= What is being asked =
Go through the listing and copy each line with the string "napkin".

= Recorded data =
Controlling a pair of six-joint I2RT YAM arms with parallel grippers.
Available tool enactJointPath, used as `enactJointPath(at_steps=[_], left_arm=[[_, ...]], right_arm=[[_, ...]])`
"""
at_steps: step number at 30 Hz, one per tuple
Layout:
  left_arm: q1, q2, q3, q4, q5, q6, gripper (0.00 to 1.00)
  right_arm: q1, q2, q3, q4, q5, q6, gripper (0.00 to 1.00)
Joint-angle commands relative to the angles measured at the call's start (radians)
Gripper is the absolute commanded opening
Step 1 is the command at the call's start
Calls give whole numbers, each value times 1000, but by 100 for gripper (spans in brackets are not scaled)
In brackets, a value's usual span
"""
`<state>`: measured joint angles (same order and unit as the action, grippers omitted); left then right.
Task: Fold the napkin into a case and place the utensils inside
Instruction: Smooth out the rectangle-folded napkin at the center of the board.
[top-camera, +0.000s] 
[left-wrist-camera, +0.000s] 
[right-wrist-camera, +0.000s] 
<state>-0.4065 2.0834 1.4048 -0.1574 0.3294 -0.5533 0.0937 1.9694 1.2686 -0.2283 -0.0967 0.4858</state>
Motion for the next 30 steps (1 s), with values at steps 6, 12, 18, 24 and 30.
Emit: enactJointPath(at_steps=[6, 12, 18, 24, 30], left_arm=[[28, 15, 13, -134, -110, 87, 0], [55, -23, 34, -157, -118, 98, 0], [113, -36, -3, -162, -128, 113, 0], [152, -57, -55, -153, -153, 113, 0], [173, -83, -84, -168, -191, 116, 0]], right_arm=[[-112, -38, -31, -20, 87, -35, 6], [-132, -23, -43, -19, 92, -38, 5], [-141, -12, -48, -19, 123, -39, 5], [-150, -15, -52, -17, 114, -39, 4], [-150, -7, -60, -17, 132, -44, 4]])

= Result for this exercise =
Task: Fold the napkin into a case and place the utensils inside
Instruction: Smooth out the rectangle-folded napkin at the center of the board.

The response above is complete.